I brought you here today because I want to dedicate this tiny moment to my newest portrait from this new beginning. "Lindsey" is radiating elegance, intrigue, beauty, and amplifies the delicate work I am blossoming in.
This portrait began in March when I offered to draw portraits of people in my style. This was a simple way I could give a memento to participants in payment for their generosity to use their portraits in my work. I received a little over a dozen and have thoroughly enjoyed having this inspiration in the studio. One participant was my lovely cousin, Lindsey. She sent me a beautiful photo and I loved how the end drawing came together. These portraits did provide me with a small break from my rather said state of mind, but there was more to be explored.
Still swimming through the muck of dried up inspiration I took a simple class on embroidering photos to get my hands moving. Thank goodness I saw value in trying something new because my mind opened up to new ideas. For some reason, I typically sterilize my creativity. I ratchet it down to nearly nothing. Looking back, I can clearly see my fear of failure was raging and the cultural pressure of "choose one thing" was weighing heavy on my creative practice. And of course, there is the whole issue of trying something new that could end in pure disaster. And for so long I failed to listen to the wise words of so many before me. A creative disaster is where great ideas grow. So I took a side step and dabbled in something fun for half a day. Goodness was I greeted with treasures beyond my wildest dreams.
Now imagine for a moment, you are walking around, and above you are ideas silently whizzing by looking for open minds to drop into and nest for a while. Elizabeth Gilbert talks about this in her book "Big Magic". I really like this visual she uses to describe how ideas come to each of us. The ideas look for that open mind and drop-in, if the recipient of this visit is ready they get to run with it. Up until a few months ago, I thought this was a lovely visual, but I didn't fully connect with it. Until now. My mind is open, and I am feverishly changing my old ways so I can be receptive and properly nurture these lovely guests.

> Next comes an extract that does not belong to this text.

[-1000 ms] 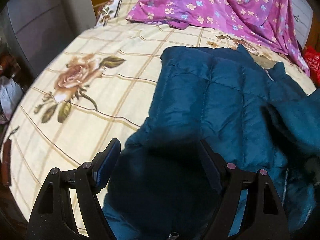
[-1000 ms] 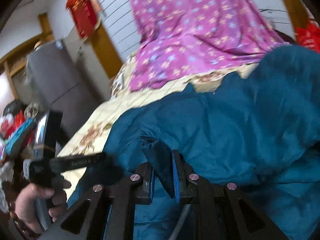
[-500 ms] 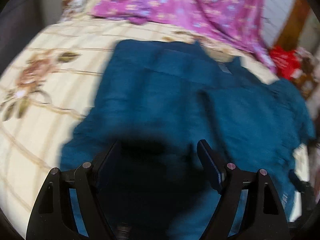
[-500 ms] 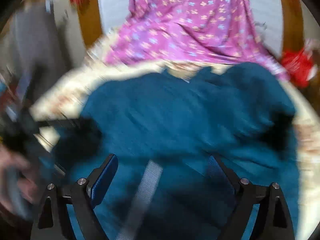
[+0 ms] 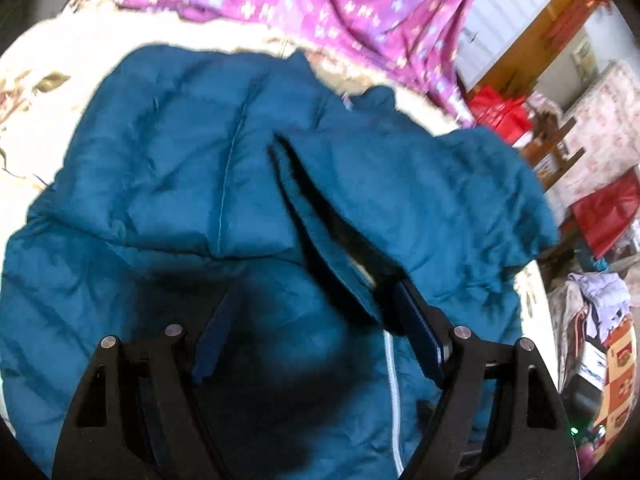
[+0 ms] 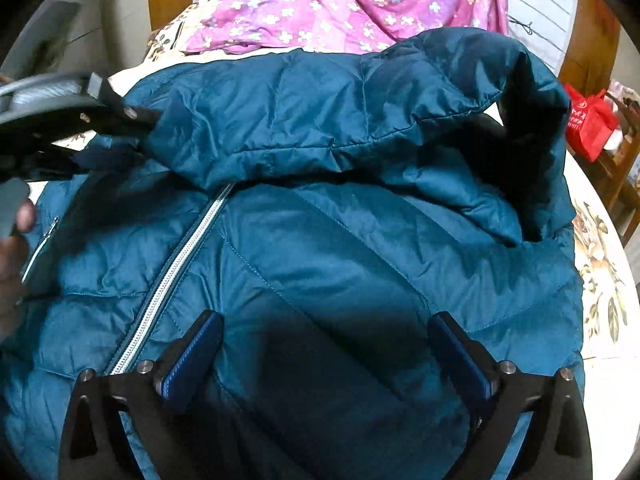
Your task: Fold large clothes
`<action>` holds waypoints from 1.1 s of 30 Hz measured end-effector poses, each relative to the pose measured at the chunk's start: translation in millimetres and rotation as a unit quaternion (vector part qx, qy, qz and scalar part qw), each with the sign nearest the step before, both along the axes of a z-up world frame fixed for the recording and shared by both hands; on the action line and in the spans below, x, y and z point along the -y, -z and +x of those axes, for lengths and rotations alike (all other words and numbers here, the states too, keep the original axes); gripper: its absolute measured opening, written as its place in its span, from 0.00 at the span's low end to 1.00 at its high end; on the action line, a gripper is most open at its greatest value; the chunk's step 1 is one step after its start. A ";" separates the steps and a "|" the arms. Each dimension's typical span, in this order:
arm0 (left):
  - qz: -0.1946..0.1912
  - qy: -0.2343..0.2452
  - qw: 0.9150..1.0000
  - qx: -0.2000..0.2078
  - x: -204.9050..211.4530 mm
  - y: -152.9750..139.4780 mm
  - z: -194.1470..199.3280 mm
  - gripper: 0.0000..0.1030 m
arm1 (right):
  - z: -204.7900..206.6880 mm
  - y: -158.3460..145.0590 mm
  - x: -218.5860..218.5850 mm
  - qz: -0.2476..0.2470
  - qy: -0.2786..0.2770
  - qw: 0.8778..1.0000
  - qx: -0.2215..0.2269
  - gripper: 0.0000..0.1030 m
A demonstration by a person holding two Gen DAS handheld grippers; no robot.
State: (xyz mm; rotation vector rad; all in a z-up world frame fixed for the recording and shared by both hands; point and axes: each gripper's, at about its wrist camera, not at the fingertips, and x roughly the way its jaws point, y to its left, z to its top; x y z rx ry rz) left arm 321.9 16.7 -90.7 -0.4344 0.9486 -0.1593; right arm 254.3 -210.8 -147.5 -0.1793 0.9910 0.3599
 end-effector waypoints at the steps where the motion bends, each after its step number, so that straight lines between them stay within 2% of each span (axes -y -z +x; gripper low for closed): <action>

Enter "Lindsey." She was created because I opened my mind and nurtured an idea. My process as a whole changed as well. I started taking notes, like writing about one's lover in a journal. Each moment and idea marked with precise care. All of my marks were drawn to nourish my thoughts and plans for my ideas and inspirations. I dove deep into sketching and working through methods before creating a final portrait. All done with care. The whole journey this portrait took me on was full of joy, encouragement, preciousness, and devotion. I loved every single second of it.
I am thrilled to present to you my newest portrait:
the first of her kind :: LINDSEY :: the start of a journey
Upon finishing this portrait, I turned my sights on what was next. Could I turn these inspirations into a whole body of work? The answer is an emphatic YES! So far I am learning each new portrait holds her own story, her own new ideas, and changes me in beautiful ways. I have two completed and two in the works at this point. As I said, I hit a creative cornucopia.
Thank you for reading and indulging me at this moment. It is a cathartic exercise to write to you all. And thank you to my cousin, Lindsey, for being a beautiful muse.
Best,
Never a dull moment with this woman. Thanks for 35 years of love and friendship, Cousin.
xo,
Raver
I am so excited to see your new creations...love the medium mix!!
I love your new creation it is absolutely beautiful. I am excited to finally own one of your masterpieces. Yayyyyy!!!